Revisiting Tuesdays with Morrie after like… 10 years? I remember reading
this book as a young adult. I didn’t think much of this book back then. I
remember skimming through the topics. It didn’t interest me much. Looking back
after 10 years. I start to understand that this book talks about the essentials
in life.
The read started with friends talking about this book. And just so
coincidently, another friend gave me a copy of a DVD version. I had no reason
not to read it. What stunned me was how well this book portraits the normal
lives of normal people so vividly. Our day-to-day lives which seems absolutely
normal to us would seem to Morrie, out of track. He would question the
social norm, shouting, “What’s wrong with being number two?!” Or dance Tango in
a disco hall just because he liked to do that and ask, “What’s wrong with that?”
He doesn’t believe in following the tide, he believes that he is part of the tide.
“If the culture is wrong, don’t buy it!”
Another important lesson I learnt from this lovely professor is that we
need to live at the present. If we are with a person, be with that person. Pay full attention to him. This applies to
work as well.
And sometimes you know, when I feel sad or don’t feel good about myself,
I tend to shrug the feeling away, as if it makes me weak. Morrie, on contrary,
encourages us to soak in those bad feelings. “Let them in completely”, he would
say. Then detach. And he calls that living.
I learnt that I need to be true to myself, and that includes my feelings.

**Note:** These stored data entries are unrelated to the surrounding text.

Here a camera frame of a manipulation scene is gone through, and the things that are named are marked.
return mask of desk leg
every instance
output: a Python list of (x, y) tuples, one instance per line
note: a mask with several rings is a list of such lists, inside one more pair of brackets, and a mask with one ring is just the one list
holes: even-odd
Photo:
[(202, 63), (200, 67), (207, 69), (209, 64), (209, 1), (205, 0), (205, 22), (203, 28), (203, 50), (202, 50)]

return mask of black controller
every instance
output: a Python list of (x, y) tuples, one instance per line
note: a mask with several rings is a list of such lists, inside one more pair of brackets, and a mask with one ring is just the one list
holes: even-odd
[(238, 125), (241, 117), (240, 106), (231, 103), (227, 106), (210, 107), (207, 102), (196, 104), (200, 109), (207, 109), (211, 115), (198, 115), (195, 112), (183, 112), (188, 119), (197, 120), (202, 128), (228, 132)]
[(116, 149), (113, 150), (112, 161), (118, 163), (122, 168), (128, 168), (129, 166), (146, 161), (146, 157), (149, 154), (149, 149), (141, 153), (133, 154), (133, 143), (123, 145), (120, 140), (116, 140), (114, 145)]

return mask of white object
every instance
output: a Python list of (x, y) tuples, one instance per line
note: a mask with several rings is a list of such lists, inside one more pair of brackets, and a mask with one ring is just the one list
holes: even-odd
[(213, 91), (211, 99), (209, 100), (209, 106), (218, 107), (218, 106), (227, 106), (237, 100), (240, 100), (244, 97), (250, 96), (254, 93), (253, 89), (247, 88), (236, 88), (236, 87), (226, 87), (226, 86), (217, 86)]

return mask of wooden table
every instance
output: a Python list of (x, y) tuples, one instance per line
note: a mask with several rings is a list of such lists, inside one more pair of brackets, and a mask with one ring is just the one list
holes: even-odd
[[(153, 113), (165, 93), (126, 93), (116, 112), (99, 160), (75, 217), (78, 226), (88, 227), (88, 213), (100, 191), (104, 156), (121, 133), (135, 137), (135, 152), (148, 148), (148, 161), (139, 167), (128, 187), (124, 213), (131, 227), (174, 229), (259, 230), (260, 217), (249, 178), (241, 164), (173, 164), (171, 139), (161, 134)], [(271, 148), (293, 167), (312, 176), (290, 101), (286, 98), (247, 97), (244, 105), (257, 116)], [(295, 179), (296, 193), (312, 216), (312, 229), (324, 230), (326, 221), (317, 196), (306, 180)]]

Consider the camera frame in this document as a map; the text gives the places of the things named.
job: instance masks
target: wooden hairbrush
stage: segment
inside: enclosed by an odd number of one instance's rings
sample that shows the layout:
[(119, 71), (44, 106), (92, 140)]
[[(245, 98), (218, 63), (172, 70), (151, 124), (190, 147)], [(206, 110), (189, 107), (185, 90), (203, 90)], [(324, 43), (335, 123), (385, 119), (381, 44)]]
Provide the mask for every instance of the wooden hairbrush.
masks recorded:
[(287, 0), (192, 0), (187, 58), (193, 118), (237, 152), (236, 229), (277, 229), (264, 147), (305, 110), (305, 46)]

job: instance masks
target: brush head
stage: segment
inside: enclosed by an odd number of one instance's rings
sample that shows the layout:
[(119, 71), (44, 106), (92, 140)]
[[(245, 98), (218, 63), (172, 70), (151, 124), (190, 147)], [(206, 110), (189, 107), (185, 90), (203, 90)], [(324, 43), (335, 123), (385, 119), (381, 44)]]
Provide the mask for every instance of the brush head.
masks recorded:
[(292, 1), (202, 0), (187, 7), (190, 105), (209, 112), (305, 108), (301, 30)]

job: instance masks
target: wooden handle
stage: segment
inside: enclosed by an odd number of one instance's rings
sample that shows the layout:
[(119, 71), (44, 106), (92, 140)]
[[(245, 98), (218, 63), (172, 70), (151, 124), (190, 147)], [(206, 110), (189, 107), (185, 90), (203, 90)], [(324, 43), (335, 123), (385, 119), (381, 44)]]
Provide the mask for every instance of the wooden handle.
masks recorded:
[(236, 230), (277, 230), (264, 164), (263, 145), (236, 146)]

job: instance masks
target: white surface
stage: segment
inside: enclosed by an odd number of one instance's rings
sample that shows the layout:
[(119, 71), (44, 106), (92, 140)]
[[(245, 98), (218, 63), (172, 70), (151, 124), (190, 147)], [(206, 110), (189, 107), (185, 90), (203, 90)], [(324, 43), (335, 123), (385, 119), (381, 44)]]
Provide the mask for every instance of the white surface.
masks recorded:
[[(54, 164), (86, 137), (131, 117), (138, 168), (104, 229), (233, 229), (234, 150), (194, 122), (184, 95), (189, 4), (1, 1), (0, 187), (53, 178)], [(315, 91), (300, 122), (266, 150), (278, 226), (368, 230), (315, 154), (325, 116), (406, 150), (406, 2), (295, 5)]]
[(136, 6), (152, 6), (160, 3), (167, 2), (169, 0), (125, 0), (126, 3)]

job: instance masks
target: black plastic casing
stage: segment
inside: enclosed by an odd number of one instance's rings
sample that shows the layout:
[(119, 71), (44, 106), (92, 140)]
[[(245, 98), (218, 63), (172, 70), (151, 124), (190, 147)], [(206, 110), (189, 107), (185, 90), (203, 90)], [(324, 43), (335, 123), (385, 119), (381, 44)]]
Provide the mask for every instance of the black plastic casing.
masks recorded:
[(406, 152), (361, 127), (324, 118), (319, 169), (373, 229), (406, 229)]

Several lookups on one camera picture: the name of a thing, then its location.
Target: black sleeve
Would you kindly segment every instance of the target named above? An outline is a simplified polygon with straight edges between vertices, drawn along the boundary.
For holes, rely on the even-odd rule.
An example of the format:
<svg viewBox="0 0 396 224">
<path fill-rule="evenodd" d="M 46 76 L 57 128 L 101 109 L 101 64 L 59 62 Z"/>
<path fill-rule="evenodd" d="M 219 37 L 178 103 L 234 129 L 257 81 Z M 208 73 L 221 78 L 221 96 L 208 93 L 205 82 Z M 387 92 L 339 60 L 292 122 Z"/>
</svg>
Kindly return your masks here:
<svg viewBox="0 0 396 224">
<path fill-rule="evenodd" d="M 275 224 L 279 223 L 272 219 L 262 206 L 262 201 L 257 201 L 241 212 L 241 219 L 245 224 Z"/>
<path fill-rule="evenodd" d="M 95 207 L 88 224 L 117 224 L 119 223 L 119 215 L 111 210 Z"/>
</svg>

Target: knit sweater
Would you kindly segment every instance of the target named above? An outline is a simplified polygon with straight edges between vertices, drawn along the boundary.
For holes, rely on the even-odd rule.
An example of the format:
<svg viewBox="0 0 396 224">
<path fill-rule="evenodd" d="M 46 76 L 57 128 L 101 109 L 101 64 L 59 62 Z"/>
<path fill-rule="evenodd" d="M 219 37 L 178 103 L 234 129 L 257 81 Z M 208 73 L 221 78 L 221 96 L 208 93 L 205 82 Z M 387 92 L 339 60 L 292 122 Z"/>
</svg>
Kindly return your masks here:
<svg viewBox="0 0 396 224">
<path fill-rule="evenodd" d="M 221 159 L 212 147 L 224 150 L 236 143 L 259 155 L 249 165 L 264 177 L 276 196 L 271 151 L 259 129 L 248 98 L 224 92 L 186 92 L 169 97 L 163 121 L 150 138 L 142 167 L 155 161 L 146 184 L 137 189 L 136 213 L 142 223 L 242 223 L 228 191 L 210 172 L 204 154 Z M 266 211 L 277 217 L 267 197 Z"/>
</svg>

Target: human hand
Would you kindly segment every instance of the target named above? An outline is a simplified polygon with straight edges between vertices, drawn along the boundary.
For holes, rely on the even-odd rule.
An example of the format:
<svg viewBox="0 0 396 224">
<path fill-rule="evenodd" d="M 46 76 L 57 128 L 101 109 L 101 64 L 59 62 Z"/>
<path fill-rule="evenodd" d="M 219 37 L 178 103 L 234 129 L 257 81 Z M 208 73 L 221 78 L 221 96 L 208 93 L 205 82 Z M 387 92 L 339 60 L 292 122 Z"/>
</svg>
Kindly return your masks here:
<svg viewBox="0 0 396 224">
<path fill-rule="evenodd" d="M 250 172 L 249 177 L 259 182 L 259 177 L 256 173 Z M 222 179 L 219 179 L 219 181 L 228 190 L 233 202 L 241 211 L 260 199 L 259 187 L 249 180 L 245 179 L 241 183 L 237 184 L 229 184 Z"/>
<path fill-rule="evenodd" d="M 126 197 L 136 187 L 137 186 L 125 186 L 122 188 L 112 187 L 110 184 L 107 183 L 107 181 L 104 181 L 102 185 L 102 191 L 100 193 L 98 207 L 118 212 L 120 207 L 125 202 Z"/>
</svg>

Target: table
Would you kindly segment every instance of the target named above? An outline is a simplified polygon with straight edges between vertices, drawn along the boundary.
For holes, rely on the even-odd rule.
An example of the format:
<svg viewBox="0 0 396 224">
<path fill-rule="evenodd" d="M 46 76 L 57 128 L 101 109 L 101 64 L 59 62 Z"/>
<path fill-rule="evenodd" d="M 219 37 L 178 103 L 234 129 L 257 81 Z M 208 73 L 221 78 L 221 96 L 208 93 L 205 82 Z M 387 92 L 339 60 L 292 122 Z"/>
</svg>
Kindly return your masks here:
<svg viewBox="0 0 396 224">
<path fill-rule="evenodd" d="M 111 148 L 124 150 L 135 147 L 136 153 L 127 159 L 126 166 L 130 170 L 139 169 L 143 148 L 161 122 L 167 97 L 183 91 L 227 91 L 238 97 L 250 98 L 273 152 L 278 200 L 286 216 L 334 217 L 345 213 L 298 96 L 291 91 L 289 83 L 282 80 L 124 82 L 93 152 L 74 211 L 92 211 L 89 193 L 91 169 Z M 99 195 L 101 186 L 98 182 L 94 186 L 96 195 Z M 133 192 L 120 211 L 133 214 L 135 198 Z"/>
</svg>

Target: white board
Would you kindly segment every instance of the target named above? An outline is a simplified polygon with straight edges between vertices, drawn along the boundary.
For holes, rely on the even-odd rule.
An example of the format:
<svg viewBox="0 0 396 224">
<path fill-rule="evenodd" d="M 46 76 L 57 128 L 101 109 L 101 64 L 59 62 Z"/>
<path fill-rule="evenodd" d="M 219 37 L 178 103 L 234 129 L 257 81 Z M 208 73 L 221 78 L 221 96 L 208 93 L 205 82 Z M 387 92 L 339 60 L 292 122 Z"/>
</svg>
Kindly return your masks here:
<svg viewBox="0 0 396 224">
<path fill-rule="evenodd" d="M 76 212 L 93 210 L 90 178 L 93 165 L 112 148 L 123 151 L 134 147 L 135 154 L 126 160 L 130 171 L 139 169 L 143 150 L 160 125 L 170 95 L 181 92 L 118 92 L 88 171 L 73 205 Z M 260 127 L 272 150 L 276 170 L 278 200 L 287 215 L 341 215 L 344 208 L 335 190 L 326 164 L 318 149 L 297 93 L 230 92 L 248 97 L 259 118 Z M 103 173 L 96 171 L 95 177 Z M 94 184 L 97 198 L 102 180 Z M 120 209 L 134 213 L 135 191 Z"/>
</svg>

Another thing I took from the old professor is: Love goes around, comes
around, and you know what? Love is all that matters. As Morrie quotes Auden,
“We must love, or perish.”
Talking about dying, Morrie taught me that learning to die is synonym to
learning to live. Acknowledging death gives us a reality check that our time is
limited. Most of us never think about this and believe that we have all the
time in the world. Thus I learn to use my time more wisely, cutting down my
daily activities to bare essentials.